Pictures excluded, copy all of the data below exactly.
************
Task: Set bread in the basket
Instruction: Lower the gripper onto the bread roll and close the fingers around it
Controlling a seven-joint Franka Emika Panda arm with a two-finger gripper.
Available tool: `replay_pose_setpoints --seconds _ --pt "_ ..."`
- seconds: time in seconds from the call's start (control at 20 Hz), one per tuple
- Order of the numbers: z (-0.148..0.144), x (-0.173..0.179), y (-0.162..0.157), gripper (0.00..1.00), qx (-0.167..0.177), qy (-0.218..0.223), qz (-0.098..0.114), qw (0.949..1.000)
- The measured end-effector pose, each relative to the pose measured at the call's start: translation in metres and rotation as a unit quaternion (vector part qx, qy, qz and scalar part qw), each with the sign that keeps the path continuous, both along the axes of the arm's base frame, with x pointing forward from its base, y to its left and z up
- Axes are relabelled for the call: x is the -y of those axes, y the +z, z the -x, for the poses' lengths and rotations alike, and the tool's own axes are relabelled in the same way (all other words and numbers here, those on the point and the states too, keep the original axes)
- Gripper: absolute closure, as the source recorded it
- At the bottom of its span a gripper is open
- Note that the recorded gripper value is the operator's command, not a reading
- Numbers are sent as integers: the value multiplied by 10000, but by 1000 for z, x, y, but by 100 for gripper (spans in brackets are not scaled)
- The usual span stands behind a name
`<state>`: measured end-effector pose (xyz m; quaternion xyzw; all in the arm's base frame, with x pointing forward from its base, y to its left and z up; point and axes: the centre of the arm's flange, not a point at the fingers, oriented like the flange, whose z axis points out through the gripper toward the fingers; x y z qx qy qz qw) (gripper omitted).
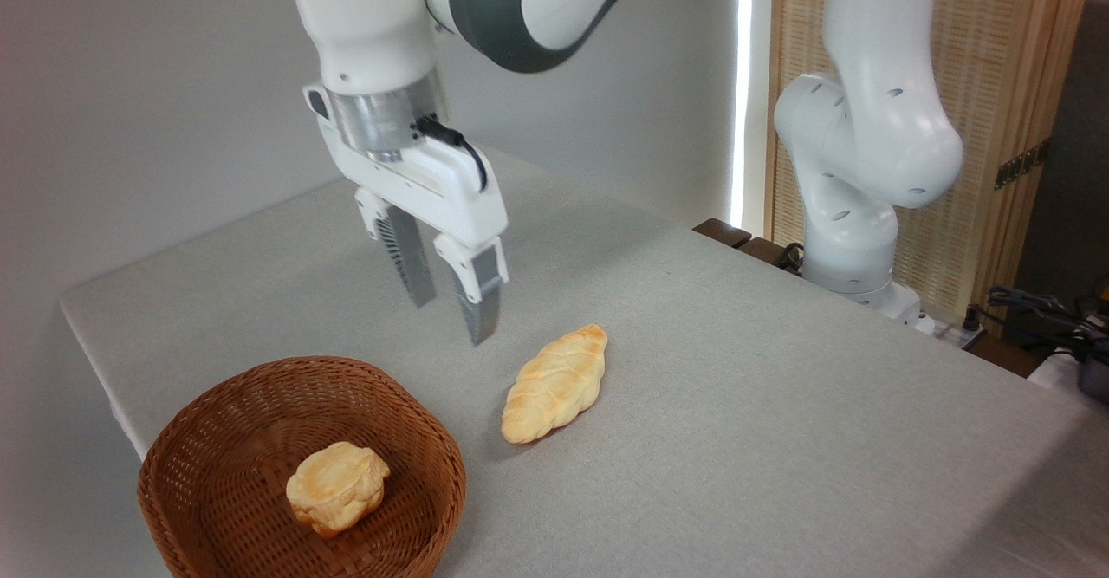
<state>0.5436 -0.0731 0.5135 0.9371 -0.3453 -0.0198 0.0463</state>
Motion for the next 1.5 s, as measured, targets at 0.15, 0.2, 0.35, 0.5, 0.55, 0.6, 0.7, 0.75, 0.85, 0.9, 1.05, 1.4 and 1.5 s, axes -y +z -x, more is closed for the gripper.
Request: replay_pose_setpoints --seconds 0.15,0.2,0.35,0.5,0.55,0.6,0.7,0.75,0.85,0.9,1.05,1.4,1.5 --pt "32 -9 -30 0 -318 -71 -197 9993" --pt "41 -12 -39 0 -353 -74 -216 9991" --pt "50 -31 -50 0 -390 82 -192 9990" --pt "50 -48 -63 0 -339 279 -165 9989" --pt "50 -50 -69 0 -264 329 -161 9990" --pt "49 -50 -73 0 -225 350 -163 9990" --pt "45 -50 -83 0 -147 381 -176 9990" --pt "43 -49 -86 0 -118 382 -185 9990" --pt "39 -45 -93 0 -97 352 -204 9991" --pt "38 -43 -96 0 -104 329 -214 9992" --pt "38 -41 -99 0 -121 315 -222 9992" --pt "37 -41 -100 59 -118 313 -224 9992" --pt "37 -41 -100 59 -120 313 -225 9992"
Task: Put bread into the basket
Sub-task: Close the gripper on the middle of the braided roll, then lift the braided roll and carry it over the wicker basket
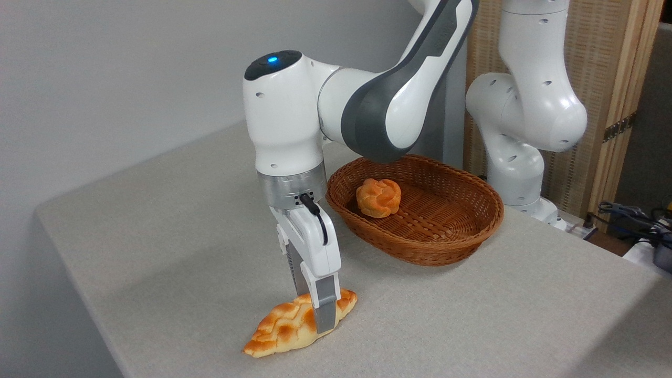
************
__Task response__:
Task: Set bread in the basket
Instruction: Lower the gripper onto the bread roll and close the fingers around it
Controlling a seven-joint Franka Emika Panda arm with a two-finger gripper.
Available tool: `replay_pose_setpoints --seconds _ --pt "_ ..."`
- seconds: time in seconds from the call's start (control at 20 Hz), one per tuple
- Order of the numbers: z (-0.148..0.144), x (-0.173..0.179), y (-0.162..0.157), gripper (0.00..1.00), qx (-0.167..0.177), qy (-0.218..0.223), qz (-0.098..0.114), qw (0.949..1.000)
- The measured end-effector pose, each relative to the pose measured at the call's start: translation in metres and rotation as a unit quaternion (vector part qx, qy, qz and scalar part qw), each with the sign that keeps the path continuous, both along the axes of the arm's base frame, with x pointing forward from its base, y to its left and z up
- Axes are relabelled for the call: x is the -y of those axes, y the +z, z the -x, for the poses' lengths and rotations alike, and the tool's own axes are relabelled in the same way (all other words and numbers here, those on the point and the states too, keep the original axes)
- Gripper: absolute closure, as the source recorded it
- At the bottom of its span a gripper is open
- Note that the recorded gripper value is the operator's command, not a reading
- Numbers are sent as integers: the value multiplied by 10000, but by 1000 for z, x, y, but by 100 for gripper (spans in brackets are not scaled)
- The usual span stands behind a name
`<state>`: measured end-effector pose (xyz m; quaternion xyzw; all in the arm's base frame, with x pointing forward from its base, y to its left and z up; point and axes: the centre of the arm's flange, not a point at the fingers, oriented like the flange, whose z axis points out through the gripper toward the fingers; x y z qx qy qz qw) (gripper omitted).
<state>0.5436 -0.0731 0.5135 0.9371 -0.3453 -0.0198 0.0463</state>
Motion for the next 1.5 s, as measured, targets at 0.15, 0.2, 0.35, 0.5, 0.55, 0.6, 0.7, 0.75, 0.85, 0.9, 1.05, 1.4 and 1.5 s, axes -y +z -x, more is closed for the gripper.
Request: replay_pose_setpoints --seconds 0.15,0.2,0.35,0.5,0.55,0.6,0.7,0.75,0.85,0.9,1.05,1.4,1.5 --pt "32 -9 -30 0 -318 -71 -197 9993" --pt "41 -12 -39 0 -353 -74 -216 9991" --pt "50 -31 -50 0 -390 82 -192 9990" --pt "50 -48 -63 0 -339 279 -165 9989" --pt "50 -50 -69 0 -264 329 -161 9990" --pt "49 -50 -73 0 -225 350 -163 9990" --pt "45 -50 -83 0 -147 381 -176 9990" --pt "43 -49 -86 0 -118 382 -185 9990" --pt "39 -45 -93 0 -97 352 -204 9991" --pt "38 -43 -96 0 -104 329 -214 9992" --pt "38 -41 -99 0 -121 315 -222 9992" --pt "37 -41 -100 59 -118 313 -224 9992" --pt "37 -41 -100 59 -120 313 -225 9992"
Task: Put bread into the basket
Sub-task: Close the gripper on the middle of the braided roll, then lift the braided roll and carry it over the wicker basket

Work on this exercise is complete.